2. targetTouches: A list of fingers located on the current DOM element.
3. changedTouches: A list of fingers involved in the current event.
For example, in a touchend event, the finger is removed.
These lists consist of objects that contain Touch Information:
1. identifier: a numerical value that uniquely identifies the current finger in a touch session.
2. target: DOM element, which is the target of an action.
3. Customer/page/screen coordinates: position where an action occurs on the screen.
4. radius coordinates and rotationAngle: draw an elliptical shape that is about the shape of your fingers.
Touch-able applications
Touchstart, touchmove, and touchend events provide a rich set of functions to support almost any type of touch-based interaction-including common multi-touch gestures, for example, pinch and zoom, rotation wait. The following code allows you to drag a DOM element around with a single-finger touch: copy the code
Var obj = document. getelementbyidx_x_x_x_x_x ('id ');
Obj. addEventListener ('touchmove ', function (event)

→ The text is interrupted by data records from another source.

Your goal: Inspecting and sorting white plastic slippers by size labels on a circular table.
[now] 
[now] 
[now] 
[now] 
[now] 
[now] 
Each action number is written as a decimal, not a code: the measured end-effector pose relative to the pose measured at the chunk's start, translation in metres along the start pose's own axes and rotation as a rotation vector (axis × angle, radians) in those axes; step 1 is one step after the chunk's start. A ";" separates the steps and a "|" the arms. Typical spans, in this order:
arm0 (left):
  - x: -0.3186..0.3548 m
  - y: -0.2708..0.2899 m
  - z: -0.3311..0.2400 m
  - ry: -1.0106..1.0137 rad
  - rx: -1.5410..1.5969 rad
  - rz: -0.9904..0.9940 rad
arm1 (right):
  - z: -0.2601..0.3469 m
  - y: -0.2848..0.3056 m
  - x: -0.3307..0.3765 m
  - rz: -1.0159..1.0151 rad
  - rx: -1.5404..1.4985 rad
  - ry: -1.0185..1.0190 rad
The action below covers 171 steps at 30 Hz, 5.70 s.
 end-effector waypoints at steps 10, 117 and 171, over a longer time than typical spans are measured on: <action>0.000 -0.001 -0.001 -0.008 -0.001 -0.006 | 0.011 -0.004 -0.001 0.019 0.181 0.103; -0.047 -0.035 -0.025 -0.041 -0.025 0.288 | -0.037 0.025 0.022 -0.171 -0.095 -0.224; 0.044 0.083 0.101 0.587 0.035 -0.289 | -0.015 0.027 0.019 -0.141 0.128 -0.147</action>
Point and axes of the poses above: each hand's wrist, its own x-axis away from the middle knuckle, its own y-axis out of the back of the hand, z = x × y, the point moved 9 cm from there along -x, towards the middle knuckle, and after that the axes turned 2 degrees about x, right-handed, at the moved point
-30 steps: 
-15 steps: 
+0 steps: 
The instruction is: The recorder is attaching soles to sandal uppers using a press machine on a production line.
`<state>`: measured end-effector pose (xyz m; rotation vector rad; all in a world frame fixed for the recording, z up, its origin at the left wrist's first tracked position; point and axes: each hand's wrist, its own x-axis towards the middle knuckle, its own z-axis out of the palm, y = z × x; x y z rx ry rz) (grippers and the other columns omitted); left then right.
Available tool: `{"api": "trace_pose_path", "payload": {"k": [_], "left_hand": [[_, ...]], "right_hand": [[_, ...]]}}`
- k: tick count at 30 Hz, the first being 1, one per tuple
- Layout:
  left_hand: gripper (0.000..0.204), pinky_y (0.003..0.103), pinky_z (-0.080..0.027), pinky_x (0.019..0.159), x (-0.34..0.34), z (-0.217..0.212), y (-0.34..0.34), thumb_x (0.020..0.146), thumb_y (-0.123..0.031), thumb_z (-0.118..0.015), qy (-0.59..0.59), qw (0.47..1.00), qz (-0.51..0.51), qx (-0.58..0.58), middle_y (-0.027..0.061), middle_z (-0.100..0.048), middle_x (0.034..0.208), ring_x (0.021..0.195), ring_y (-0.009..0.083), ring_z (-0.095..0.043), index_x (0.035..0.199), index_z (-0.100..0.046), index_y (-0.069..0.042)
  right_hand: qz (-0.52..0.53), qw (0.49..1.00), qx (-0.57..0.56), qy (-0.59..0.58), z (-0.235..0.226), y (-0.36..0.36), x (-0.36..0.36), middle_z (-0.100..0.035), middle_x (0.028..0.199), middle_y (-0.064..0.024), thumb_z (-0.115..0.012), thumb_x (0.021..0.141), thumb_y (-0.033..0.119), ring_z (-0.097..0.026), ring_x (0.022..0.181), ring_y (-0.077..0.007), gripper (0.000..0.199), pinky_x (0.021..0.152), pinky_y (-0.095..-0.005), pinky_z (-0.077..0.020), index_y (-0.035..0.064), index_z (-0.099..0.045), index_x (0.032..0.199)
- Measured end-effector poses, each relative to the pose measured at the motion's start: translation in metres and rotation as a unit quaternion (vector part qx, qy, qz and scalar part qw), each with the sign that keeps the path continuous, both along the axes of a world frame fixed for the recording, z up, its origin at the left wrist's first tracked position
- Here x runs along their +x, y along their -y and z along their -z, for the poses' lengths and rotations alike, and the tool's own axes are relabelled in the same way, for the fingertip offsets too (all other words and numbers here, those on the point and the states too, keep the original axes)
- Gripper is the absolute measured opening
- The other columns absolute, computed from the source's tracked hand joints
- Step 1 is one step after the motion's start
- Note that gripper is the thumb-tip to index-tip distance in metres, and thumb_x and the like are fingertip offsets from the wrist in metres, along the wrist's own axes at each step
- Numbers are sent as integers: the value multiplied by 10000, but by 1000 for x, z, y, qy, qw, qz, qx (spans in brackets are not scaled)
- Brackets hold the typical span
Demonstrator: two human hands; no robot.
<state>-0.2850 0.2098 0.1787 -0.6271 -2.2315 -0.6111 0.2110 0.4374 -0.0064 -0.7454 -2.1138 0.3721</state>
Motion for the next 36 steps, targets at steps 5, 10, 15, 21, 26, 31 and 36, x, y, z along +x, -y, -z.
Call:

{// If there is only one finger in the position of this element
If (event.tar getTouches. length = 1)
{
Var touch = event.tar getTouches [0];
// Place the element in the position of the finger
Obj. style. left = touch. pageX + 'px ';
Obj. style. top = touch. pageY + 'px ';
}
}, False );
The following is an example. This example shows all the contacts on the screen. It is used to feel the responsiveness of the device.
// Set the canvas and use the ctx variable to expose the context copy code
Canvas. addEventListener ('touchmove ',
Function (event ){
For (var I = 0; I <event. touches. length; I ++ ){
Var touch = event. touches;
Ctx. beginPath ();
Ctx. arc (touch. pageX, touch. pageY, 20, 0, 2 * Math. PI, true );
Ctx. fill ();
Ctx. stroke ();
}
}, False );
Demo
There are many interesting multi-touch demos everywhere, such as this canvas-based painting demonstration by Paul Irish and others.
Browser Ninja, a technical demonstration, is a Fruit Ninja clone that uses CSS 3 conversion, transition, and canvas.
Best practices
Disable Scaling
The default multi-touch setting is not particularly useful, because your slide and gesture are often associated with browser behavior, such as scrolling and scaling.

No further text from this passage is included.